In my previous post, Phase I: The Prescription Drug Deductible, I covered how Medicare Part D drug plan benefits reset each January 1. The post also described how a plan deductible amount may apply to any or only a specified group of medications.
For many, depending on whether your January refills were affected by the deductible, February refills mean entering Phase 2: the Medicare Part D Initial Coverage Period.

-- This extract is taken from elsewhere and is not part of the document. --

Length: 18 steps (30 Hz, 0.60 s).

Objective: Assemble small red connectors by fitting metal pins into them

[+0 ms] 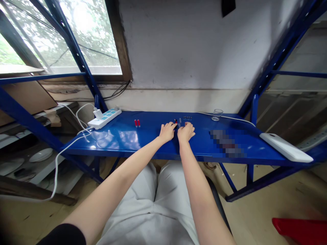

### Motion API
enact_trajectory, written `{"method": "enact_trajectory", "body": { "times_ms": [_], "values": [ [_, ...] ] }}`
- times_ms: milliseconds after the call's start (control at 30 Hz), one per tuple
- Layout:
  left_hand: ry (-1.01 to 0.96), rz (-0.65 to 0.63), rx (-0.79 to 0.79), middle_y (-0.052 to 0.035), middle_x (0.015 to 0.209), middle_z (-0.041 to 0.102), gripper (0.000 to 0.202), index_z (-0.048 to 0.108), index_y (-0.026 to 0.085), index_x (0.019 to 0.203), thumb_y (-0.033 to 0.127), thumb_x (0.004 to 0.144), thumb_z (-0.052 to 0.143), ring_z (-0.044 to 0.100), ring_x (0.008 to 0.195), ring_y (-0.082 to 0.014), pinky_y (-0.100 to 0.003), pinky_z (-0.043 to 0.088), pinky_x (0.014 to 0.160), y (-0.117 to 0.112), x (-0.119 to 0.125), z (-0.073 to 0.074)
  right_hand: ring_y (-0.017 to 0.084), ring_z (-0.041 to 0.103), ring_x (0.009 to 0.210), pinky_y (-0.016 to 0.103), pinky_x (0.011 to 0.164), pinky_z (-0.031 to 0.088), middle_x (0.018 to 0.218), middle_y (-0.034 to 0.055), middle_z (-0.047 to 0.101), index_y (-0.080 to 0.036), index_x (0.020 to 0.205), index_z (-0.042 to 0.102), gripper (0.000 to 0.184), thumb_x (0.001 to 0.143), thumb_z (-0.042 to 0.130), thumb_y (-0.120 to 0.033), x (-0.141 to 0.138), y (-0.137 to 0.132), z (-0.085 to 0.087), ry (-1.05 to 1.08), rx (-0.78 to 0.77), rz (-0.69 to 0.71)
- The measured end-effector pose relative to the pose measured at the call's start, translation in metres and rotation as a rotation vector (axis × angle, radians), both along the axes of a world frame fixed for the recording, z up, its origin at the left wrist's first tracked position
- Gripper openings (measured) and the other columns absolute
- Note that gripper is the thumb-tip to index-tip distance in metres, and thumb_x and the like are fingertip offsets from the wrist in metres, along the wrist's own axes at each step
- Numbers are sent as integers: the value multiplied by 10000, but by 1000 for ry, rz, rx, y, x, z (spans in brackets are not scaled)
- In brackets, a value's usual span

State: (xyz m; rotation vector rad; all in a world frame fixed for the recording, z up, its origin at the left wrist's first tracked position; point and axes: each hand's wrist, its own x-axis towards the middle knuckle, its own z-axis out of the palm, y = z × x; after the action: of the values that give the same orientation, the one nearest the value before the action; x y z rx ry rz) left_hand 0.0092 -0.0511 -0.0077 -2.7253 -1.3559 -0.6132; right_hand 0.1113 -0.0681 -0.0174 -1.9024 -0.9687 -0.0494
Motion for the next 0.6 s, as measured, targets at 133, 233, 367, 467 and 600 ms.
{"method": "enact_trajectory", "body": {
  "times_ms": [133, 233, 367, 467, 600],
  "values": [
    [-32, -6, 51, -101, 1116, 558, 325, 505, 185, 1158, 174, 855, 387, 520, 998, -232, -394, 340, 841, 0, 0, 4, 301, 415, 1041, 462, 827, 294, 1080, 162, 537, -147, 969, 546, 304, 680, 453, -169, -2, 1, -4, -76, -131, -1],
    [-56, 6, 50, -92, 1057, 592, 255, 532, 176, 1079, 178, 854, 412, 546, 964, -225, -384, 330, 834, 0, 0, 5, 310, 416, 1028, 483, 831, 289, 1061, 172, 538, -139, 939, 581, 279, 691, 471, -201, -3, 2, -7, -129, -167, -11],
    [-84, 23, 35, -84, 984, 623, 190, 554, 168, 986, 171, 855, 416, 570, 927, -216, -377, 320, 833, 2, -2, 5, 310, 419, 1031, 478, 836, 294, 1060, 166, 536, -142, 923, 620, 273, 699, 488, -226, -2, 3, -9, -177, -229, -7],
    [-120, 10, 37, -75, 962, 635, 158, 557, 171, 948, 175, 851, 432, 579, 908, -210, -370, 320, 828, 4, -10, 3, 313, 415, 1057, 469, 849, 293, 1085, 168, 524, -137, 936, 627, 280, 707, 493, -225, -2, 4, -7, -184, -285, 7],
    [-275, -3, 23, -31, 907, 650, 96, 558, 188, 891, 191, 830, 484, 590, 850, -179, -341, 340, 800, 7, -28, 0, 325, 413, 1078, 473, 865, 283, 1097, 183, 518, -115, 950, 620, 287, 716, 495, -224, -2, 6, -7, -177, -316, 19]
  ]
}}
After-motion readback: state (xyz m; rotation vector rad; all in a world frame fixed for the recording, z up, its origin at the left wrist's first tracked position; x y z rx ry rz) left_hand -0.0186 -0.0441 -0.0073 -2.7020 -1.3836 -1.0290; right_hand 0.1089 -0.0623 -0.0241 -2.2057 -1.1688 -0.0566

Phase 2: 25% Co-Insurance?
Prior to passage of the Medicare Modernization Act (MMA) of 2003, which created Medicare’s Part D drug plans, many seniors could not afford drugs and either skimped on or went without prescription medications. The MMA establishes a standard benefit which may include a monthly premium, standard deductible and co-insurance at 25% of drug costs. (See the graphic below.) Compared to paying 100% and having no drug coverage prior to MMA, many seniors viewed the 25% co-insurance as much better than before.

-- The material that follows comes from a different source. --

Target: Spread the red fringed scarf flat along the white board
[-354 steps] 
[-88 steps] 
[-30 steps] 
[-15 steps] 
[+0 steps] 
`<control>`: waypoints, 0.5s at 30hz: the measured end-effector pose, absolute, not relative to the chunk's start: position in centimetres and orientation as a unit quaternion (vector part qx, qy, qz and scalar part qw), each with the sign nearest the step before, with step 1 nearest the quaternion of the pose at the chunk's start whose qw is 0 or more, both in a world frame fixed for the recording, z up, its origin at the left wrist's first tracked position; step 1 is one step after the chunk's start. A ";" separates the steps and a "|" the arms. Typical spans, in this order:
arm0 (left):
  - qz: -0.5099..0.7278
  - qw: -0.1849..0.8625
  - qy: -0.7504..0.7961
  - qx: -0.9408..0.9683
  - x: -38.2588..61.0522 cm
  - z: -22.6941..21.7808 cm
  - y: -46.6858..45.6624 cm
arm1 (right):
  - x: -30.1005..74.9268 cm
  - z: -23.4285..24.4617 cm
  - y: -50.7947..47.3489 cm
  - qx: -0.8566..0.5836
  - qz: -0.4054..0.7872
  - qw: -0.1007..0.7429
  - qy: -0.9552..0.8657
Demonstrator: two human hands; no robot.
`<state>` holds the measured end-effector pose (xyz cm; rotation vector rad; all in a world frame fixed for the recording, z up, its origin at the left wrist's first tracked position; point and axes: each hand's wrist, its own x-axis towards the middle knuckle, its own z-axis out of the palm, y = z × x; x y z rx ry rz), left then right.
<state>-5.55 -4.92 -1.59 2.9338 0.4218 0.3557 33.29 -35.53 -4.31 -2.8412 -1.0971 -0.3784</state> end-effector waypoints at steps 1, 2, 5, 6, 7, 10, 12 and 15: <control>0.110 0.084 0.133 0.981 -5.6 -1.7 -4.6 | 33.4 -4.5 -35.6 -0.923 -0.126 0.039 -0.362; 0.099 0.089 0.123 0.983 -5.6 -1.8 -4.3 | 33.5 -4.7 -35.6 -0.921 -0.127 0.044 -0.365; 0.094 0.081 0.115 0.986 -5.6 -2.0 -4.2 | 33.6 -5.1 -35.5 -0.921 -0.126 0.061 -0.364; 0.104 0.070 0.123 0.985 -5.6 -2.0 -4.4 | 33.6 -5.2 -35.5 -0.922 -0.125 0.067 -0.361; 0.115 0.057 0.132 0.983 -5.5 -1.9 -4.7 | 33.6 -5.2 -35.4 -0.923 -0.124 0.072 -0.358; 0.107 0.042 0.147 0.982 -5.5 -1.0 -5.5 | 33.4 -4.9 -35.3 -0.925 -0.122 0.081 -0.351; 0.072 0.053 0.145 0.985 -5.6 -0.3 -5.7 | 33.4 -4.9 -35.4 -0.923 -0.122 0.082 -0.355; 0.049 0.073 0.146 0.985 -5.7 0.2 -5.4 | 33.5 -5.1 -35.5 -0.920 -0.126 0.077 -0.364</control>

However, only a small fraction of Part D plans stick to the defined standard benefit. Plans vary widely in their formularies and cost-sharing requirements. Most eliminate the deductible and use tiered drug co-payments rather than the 25% coinsurance.

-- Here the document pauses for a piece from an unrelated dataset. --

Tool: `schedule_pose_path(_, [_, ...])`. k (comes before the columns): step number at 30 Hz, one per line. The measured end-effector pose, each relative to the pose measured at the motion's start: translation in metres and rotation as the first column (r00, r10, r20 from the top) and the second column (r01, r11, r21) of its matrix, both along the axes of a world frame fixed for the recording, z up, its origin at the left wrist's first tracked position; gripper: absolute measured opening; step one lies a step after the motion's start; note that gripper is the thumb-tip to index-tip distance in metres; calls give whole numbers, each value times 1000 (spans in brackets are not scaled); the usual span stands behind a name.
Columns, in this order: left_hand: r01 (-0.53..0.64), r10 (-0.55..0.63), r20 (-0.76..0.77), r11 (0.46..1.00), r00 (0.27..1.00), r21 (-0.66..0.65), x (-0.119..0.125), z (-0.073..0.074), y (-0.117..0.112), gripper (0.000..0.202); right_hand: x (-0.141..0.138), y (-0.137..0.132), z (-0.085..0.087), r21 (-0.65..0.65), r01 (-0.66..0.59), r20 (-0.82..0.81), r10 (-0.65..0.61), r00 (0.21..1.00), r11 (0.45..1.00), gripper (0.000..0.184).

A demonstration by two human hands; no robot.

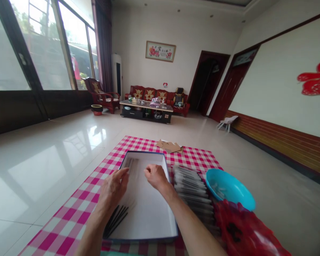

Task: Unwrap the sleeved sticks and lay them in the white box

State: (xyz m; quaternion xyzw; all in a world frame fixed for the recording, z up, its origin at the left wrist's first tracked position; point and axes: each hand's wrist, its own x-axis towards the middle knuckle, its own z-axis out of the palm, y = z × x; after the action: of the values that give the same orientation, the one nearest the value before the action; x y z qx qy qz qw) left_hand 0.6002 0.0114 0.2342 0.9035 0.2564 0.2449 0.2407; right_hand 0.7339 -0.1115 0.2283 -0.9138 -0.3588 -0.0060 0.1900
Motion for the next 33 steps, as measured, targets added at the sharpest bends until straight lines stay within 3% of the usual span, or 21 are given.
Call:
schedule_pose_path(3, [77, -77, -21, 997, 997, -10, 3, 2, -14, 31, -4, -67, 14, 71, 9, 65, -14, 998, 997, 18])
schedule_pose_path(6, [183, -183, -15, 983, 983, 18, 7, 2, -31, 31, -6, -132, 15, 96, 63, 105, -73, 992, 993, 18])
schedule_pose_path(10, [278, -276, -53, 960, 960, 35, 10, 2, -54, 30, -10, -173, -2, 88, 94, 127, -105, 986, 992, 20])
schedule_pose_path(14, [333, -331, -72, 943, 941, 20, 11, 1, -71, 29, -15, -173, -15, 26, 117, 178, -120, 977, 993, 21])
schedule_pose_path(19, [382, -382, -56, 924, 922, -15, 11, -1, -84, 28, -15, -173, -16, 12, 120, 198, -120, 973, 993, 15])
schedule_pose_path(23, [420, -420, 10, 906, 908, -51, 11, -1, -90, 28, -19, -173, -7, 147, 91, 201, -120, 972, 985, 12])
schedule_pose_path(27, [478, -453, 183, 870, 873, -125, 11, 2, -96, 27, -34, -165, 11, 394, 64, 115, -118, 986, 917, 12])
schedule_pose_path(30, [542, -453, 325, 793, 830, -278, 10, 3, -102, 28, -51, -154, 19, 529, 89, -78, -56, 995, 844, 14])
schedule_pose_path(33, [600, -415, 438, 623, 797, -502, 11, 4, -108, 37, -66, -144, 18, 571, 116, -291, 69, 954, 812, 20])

“Dan, is that why some of my medication costs are next to nothing and others are so expensive?”
Tiered drug co-payments
Each Medicare drug plan has its own list of covered drugs called a formulary. Rather than impose the standard 25% co-insurance on all medications, many plans place drugs into different “tiers” so that some medications cost you much less than the standard 25% and others much more.
Drugs in each tier have a different cost share to you. A drug in a lower tier will generally cost you less than a drug in a higher tier. The following approximate costs are for a 30 day supply.
- Tier 1: Preferred Generic. (Co-pay may range from $0 to $5)
- Tier 2: Generic. (Co-pay may range from $0 to $15)
- Tier 3: Preferred Brand. (Co-pay may range from $30 to $60)
- Tier 4: Non-Preferred Brand. (Co-pay may range from $75 to $125)
- Tier 5: Specialty Tier. (Co-insurance is usually the standard 25% or more)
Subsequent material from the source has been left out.